## Exercise brief
Every line below that includes the word "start" needs to be copied.
----
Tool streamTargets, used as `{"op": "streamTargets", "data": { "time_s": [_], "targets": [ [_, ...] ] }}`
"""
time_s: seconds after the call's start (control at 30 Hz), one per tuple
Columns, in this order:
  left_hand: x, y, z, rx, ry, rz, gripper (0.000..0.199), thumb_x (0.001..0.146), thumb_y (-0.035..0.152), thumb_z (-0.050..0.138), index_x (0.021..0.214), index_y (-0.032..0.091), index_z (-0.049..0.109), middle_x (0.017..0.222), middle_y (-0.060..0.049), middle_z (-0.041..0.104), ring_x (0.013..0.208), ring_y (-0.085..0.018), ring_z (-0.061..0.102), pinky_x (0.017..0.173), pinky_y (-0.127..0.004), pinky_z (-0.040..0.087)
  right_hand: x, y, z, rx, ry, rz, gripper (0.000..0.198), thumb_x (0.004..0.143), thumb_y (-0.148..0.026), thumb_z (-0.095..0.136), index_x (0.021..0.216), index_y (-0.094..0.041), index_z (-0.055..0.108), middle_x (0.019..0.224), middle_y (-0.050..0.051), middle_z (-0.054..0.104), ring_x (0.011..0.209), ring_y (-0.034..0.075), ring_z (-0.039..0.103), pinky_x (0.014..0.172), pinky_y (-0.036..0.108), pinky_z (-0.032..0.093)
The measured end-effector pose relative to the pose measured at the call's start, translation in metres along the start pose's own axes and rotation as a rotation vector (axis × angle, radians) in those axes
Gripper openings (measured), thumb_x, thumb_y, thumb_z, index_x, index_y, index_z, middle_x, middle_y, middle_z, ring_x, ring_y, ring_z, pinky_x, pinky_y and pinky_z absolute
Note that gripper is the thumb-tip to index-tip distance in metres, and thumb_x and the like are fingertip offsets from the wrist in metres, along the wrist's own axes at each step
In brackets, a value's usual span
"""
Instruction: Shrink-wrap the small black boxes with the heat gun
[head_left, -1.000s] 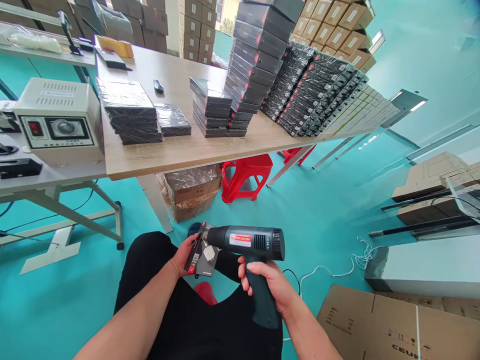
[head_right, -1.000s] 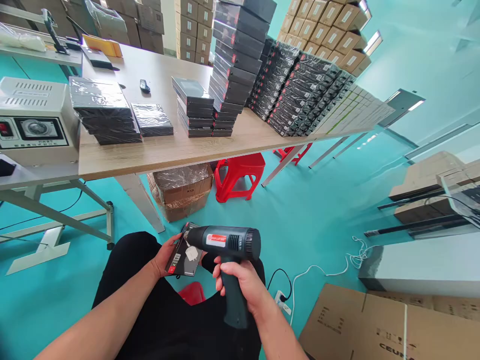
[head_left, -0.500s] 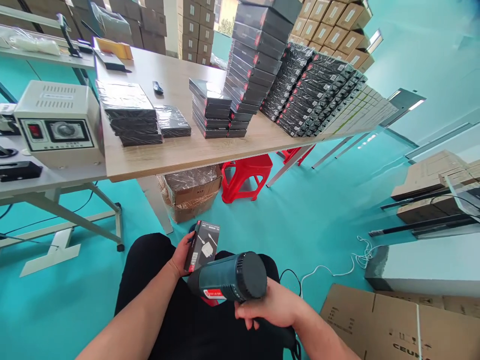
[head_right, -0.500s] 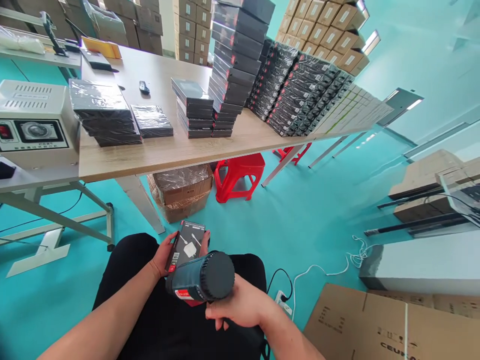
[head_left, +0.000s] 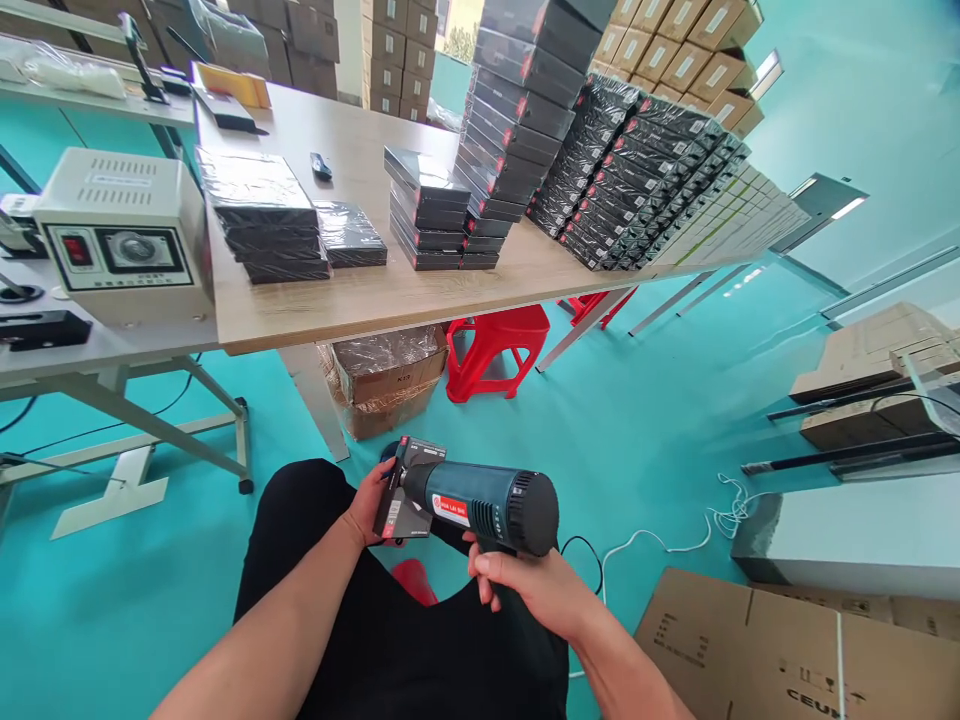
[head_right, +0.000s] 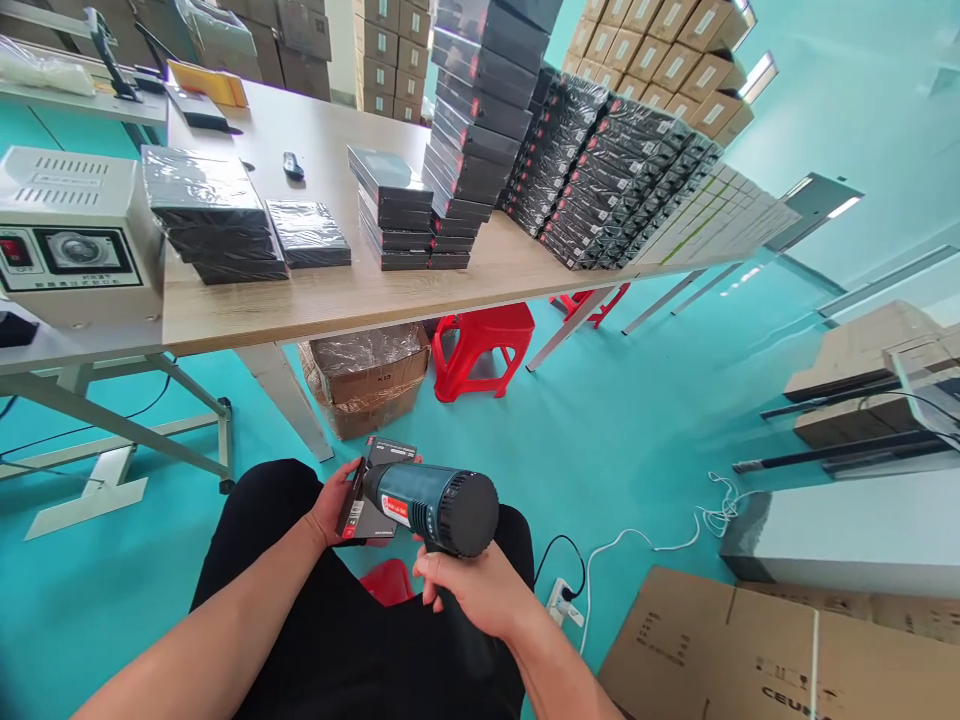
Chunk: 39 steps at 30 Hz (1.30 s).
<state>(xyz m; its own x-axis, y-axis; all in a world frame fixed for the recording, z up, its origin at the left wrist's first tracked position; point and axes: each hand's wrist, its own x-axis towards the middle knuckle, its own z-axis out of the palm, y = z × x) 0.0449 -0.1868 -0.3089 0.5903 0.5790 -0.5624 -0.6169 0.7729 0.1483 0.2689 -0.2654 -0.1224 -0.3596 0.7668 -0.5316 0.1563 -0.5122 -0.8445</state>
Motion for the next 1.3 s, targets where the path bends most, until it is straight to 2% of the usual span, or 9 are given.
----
## Response below
time_s: seconds after the call's start (control at 30 Hz), one per tuple
The measured end-effector pose relative to the pose measured at the call's start, translation in metres along the start pose's own axes and rotation as a rotation vector (axis × angle, radians) in those axes

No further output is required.